_What the exercise asks_: Print every line of the material below exactly as it stands, but omit the pictures.

Dataset excerpt Block Start

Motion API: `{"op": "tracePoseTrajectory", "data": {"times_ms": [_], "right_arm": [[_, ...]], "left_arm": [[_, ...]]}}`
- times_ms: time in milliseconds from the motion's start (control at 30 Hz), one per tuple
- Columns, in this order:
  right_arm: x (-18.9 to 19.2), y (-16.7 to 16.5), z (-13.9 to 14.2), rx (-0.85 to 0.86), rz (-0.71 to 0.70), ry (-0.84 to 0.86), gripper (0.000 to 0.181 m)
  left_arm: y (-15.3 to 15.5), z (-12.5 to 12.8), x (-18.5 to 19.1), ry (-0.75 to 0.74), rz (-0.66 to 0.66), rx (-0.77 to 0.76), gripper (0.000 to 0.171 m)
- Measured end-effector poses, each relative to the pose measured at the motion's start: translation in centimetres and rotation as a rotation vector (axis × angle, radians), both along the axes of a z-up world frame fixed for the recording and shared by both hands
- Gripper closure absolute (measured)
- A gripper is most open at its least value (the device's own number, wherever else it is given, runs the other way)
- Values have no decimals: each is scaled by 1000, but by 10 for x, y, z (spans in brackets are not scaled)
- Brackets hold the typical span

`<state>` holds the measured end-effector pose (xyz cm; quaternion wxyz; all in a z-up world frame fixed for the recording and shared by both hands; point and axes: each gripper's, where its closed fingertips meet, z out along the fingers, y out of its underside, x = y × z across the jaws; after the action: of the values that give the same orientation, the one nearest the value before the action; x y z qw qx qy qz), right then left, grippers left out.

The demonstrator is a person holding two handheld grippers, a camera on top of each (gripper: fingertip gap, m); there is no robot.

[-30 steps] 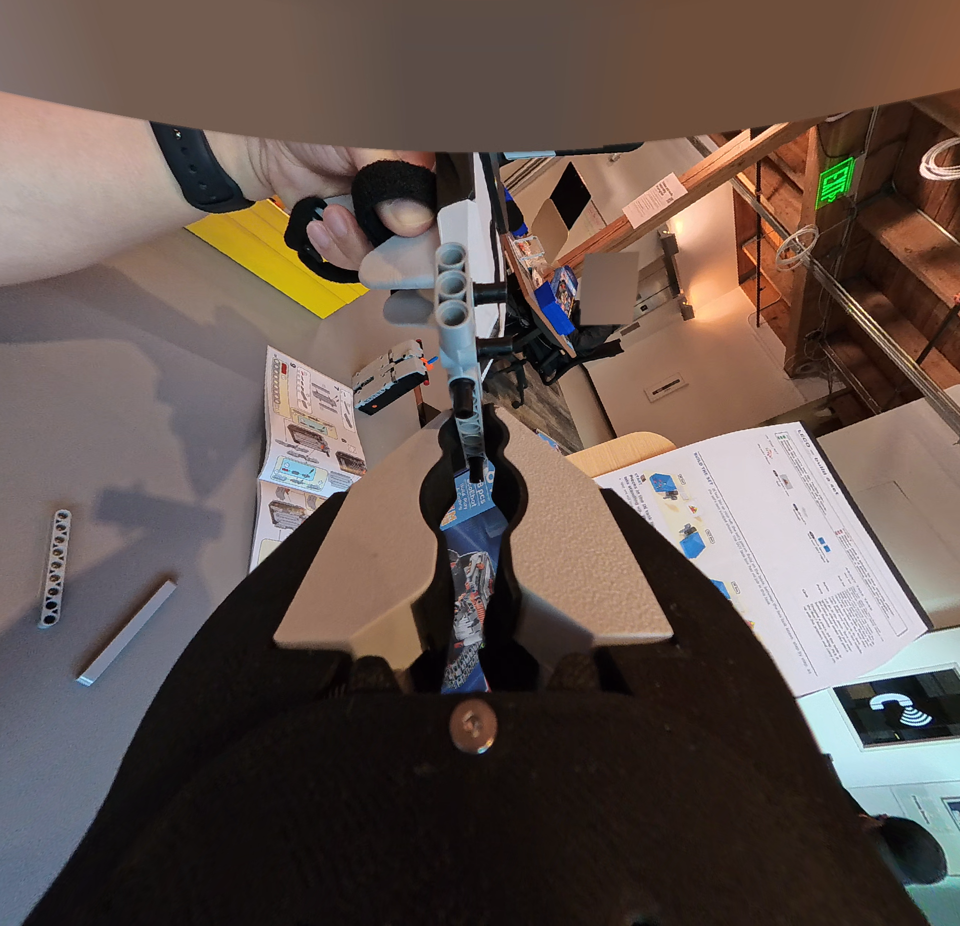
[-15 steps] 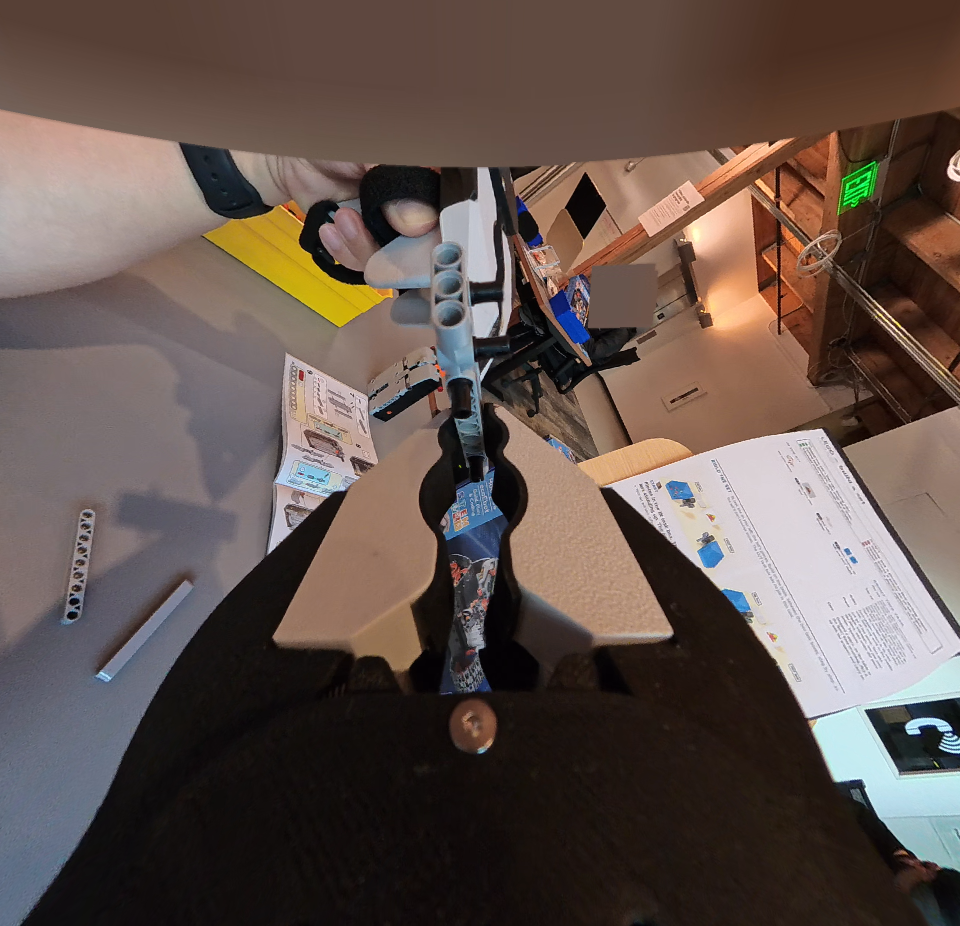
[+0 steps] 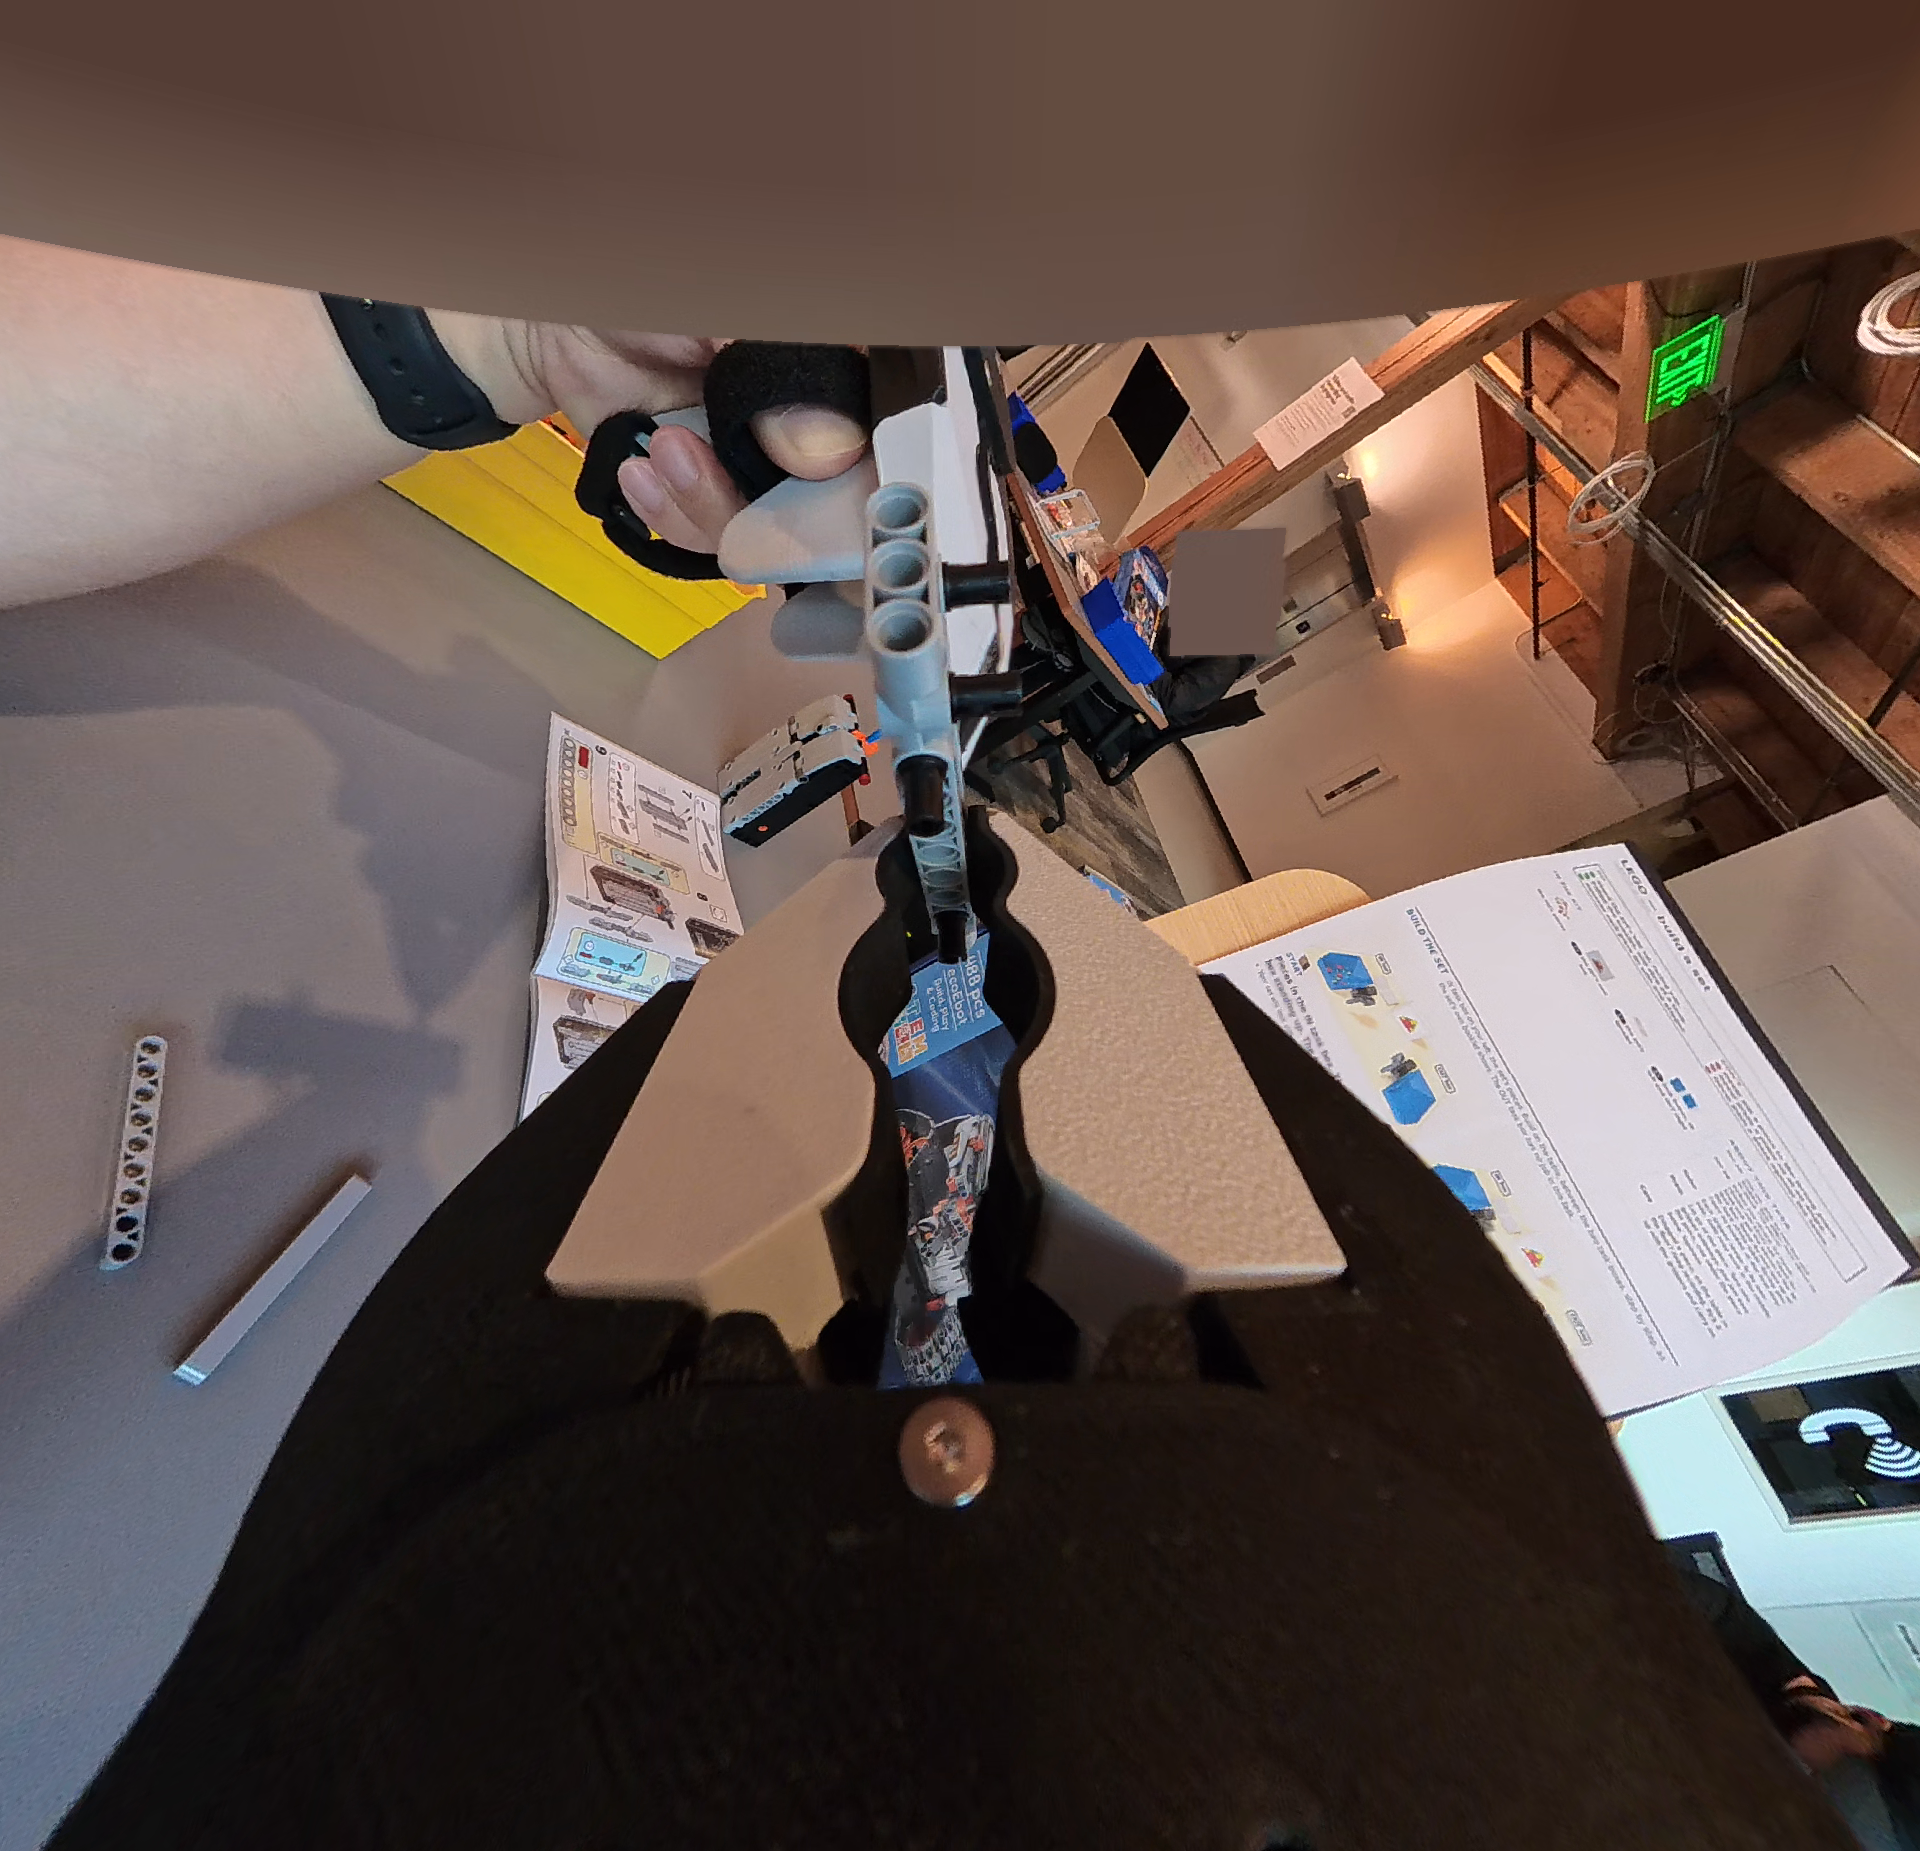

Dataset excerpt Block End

_Answer to this problem_:
Motion API: `{"op": "tracePoseTrajectory", "data": {"times_ms": [_], "right_arm": [[_, ...]], "left_arm": [[_, ...]]}}`
- times_ms: time in milliseconds from the motion's start (control at 30 Hz), one per tuple
- Columns, in this order:
  right_arm: x (-18.9 to 19.2), y (-16.7 to 16.5), z (-13.9 to 14.2), rx (-0.85 to 0.86), rz (-0.71 to 0.70), ry (-0.84 to 0.86), gripper (0.000 to 0.181 m)
  left_arm: y (-15.3 to 15.5), z (-12.5 to 12.8), x (-18.5 to 19.1), ry (-0.75 to 0.74), rz (-0.66 to 0.66), rx (-0.77 to 0.76), gripper (0.000 to 0.171 m)
- Measured end-effector poses, each relative to the pose measured at the motion's start: translation in centimetres and rotation as a rotation vector (axis × angle, radians), both along the axes of a z-up world frame fixed for the recording and shared by both hands
- Gripper closure absolute (measured)
- A gripper is most open at its least value (the device's own number, wherever else it is given, runs the other way)
- Values have no decimals: each is scaled by 1000, but by 10 for x, y, z (spans in brackets are not scaled)
- Brackets hold the typical span

`<state>` holds the measured end-effector pose (xyz cm; quaternion wxyz; all in a z-up world frame fixed for the recording and shared by both hands; point and axes: each gripper's, where its closed fingertips meet, z out along the fingers, y out of its underside, x = y × z across the jaws; after the action: of the values that give the same orientation, the one nearest the value before the action; x y z qw qx qy qz), right then left, grippers left out.

The demonstrator is a person holding two handheld grippers, a camera on top of each (gripper: fingertip gap, m); there is no robot.

[-30 steps] 
[-15 steps] 
[+0 steps] 

The reply to this exercise is complete.